> Source data
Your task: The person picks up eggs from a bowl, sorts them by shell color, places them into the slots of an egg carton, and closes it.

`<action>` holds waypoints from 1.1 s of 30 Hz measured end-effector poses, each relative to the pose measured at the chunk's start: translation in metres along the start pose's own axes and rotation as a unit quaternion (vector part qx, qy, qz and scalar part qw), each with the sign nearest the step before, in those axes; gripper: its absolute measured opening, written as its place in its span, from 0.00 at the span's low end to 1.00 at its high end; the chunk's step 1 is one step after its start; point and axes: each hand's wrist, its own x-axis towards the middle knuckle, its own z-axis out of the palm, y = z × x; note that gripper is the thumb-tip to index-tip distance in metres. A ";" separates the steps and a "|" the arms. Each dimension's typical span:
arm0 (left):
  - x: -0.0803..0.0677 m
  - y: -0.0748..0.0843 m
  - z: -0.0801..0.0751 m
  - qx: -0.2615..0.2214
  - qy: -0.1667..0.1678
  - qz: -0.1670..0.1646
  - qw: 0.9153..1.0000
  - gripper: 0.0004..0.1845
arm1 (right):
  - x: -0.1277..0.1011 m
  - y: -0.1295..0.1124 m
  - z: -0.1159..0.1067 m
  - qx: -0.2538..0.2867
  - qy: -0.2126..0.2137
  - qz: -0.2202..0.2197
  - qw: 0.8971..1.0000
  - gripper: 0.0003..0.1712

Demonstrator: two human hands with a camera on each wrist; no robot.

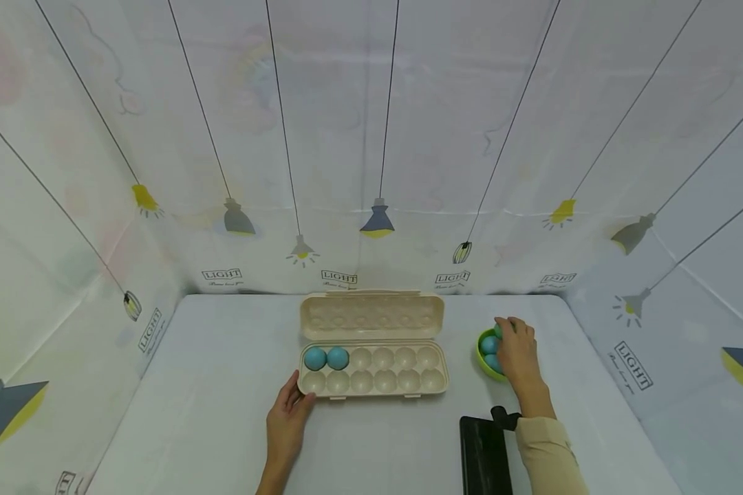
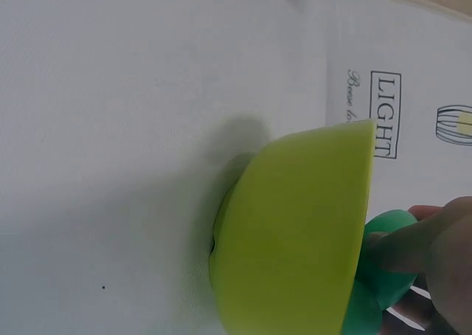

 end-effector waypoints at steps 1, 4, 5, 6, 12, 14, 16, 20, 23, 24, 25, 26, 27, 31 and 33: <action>0.000 0.000 0.000 -0.001 0.001 -0.001 1.000 0.35 | 0.000 0.001 0.001 -0.003 0.003 -0.002 1.000 0.26; 0.001 -0.001 0.001 -0.004 0.003 0.002 1.000 0.35 | 0.001 0.002 0.002 -0.008 0.012 -0.004 1.000 0.26; 0.001 0.000 0.001 -0.006 0.003 0.006 1.000 0.35 | 0.001 0.002 0.003 -0.008 0.015 -0.004 1.000 0.26; 0.002 0.000 0.001 -0.007 0.003 0.009 1.000 0.35 | 0.002 0.002 0.003 -0.008 0.018 -0.006 1.000 0.26; 0.002 0.002 0.000 -0.003 -0.001 0.020 1.000 0.34 | 0.002 0.002 0.004 -0.001 0.026 -0.005 1.000 0.25; 0.003 0.001 -0.001 -0.005 -0.004 0.017 1.000 0.34 | 0.002 0.002 0.003 0.001 0.025 -0.004 1.000 0.25; 0.003 0.000 -0.001 -0.008 -0.006 0.016 1.000 0.33 | 0.001 0.001 0.003 0.003 0.027 -0.004 1.000 0.26; 0.003 -0.001 -0.003 -0.002 -0.010 0.008 1.000 0.32 | 0.000 -0.002 0.002 0.006 0.040 -0.007 0.999 0.27; 0.003 0.000 -0.004 0.004 -0.016 -0.001 1.000 0.32 | -0.001 -0.008 0.000 0.010 0.059 -0.015 0.998 0.29; 0.003 0.000 -0.004 0.005 -0.018 -0.001 1.000 0.32 | -0.001 -0.011 -0.001 0.013 0.066 -0.019 0.998 0.30; 0.003 0.001 -0.004 0.006 -0.020 -0.003 1.000 0.32 | -0.001 -0.015 -0.003 0.017 0.073 -0.023 0.997 0.30; 0.003 0.000 -0.004 0.006 -0.020 -0.003 1.000 0.32 | -0.002 -0.019 -0.005 0.020 0.080 -0.026 0.996 0.31; 0.003 0.001 -0.004 0.008 -0.020 -0.001 1.000 0.32 | -0.003 -0.024 -0.007 0.026 0.086 -0.029 0.996 0.31; 0.003 0.001 -0.004 0.014 -0.020 0.004 1.000 0.31 | -0.008 -0.045 -0.014 0.044 0.084 -0.023 0.995 0.32; 0.002 0.001 -0.005 0.015 -0.020 0.005 1.000 0.31 | -0.010 -0.056 -0.016 0.059 0.075 -0.016 0.995 0.32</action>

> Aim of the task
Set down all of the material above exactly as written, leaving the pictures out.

> Task answer
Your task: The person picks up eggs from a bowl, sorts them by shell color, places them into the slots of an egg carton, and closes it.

`<action>` holds waypoints from 1.1 s of 30 Hz measured end-effector poses, each relative to the pose measured at the chunk's start: translation in metres along the start pose's own axes and rotation as a unit quaternion (vector part qx, qy, qz and scalar part qw), each with the sign nearest the step before, in those axes; gripper: its absolute measured opening, written as its place in its span, from 0.00 at the span's low end to 1.00 at its high end; the chunk's step 1 is one step after its start; point and axes: each hand's wrist, its own x-axis towards the middle knuckle, its own z-axis out of the palm, y = z × x; note that gripper is the thumb-tip to index-tip distance in metres. A ";" separates the steps and a "|" the arms. Each dimension's typical span:
arm0 (left):
  - x: -0.0803..0.0677 m
  - y: -0.0748..0.0843 m
  - z: -0.0801..0.0751 m
  - qx: -0.2615..0.2214
  - qy: -0.1667..0.1678
  - qz: -0.1670..0.1646
  - qw: 0.9153..1.0000
  - gripper: 0.0004..0.1845
arm1 (right):
  - x: -0.1277..0.1011 m
  - y: -0.1295..0.1124 m
  - z: -0.1159..0.1067 m
  - qx: -0.2538..0.2867
  - qy: -0.2126..0.2137
  - qz: -0.2202..0.2197
  - qw: 0.8971..1.0000
  - gripper: 0.0003..0.1712

Demonstrator: two human hands with a camera on each wrist; no robot.


 end-effector waypoints at steps 1, 4, 5, 6, 12, 14, 16, 20, 23, 24, 25, 26, 27, 31 and 33: <action>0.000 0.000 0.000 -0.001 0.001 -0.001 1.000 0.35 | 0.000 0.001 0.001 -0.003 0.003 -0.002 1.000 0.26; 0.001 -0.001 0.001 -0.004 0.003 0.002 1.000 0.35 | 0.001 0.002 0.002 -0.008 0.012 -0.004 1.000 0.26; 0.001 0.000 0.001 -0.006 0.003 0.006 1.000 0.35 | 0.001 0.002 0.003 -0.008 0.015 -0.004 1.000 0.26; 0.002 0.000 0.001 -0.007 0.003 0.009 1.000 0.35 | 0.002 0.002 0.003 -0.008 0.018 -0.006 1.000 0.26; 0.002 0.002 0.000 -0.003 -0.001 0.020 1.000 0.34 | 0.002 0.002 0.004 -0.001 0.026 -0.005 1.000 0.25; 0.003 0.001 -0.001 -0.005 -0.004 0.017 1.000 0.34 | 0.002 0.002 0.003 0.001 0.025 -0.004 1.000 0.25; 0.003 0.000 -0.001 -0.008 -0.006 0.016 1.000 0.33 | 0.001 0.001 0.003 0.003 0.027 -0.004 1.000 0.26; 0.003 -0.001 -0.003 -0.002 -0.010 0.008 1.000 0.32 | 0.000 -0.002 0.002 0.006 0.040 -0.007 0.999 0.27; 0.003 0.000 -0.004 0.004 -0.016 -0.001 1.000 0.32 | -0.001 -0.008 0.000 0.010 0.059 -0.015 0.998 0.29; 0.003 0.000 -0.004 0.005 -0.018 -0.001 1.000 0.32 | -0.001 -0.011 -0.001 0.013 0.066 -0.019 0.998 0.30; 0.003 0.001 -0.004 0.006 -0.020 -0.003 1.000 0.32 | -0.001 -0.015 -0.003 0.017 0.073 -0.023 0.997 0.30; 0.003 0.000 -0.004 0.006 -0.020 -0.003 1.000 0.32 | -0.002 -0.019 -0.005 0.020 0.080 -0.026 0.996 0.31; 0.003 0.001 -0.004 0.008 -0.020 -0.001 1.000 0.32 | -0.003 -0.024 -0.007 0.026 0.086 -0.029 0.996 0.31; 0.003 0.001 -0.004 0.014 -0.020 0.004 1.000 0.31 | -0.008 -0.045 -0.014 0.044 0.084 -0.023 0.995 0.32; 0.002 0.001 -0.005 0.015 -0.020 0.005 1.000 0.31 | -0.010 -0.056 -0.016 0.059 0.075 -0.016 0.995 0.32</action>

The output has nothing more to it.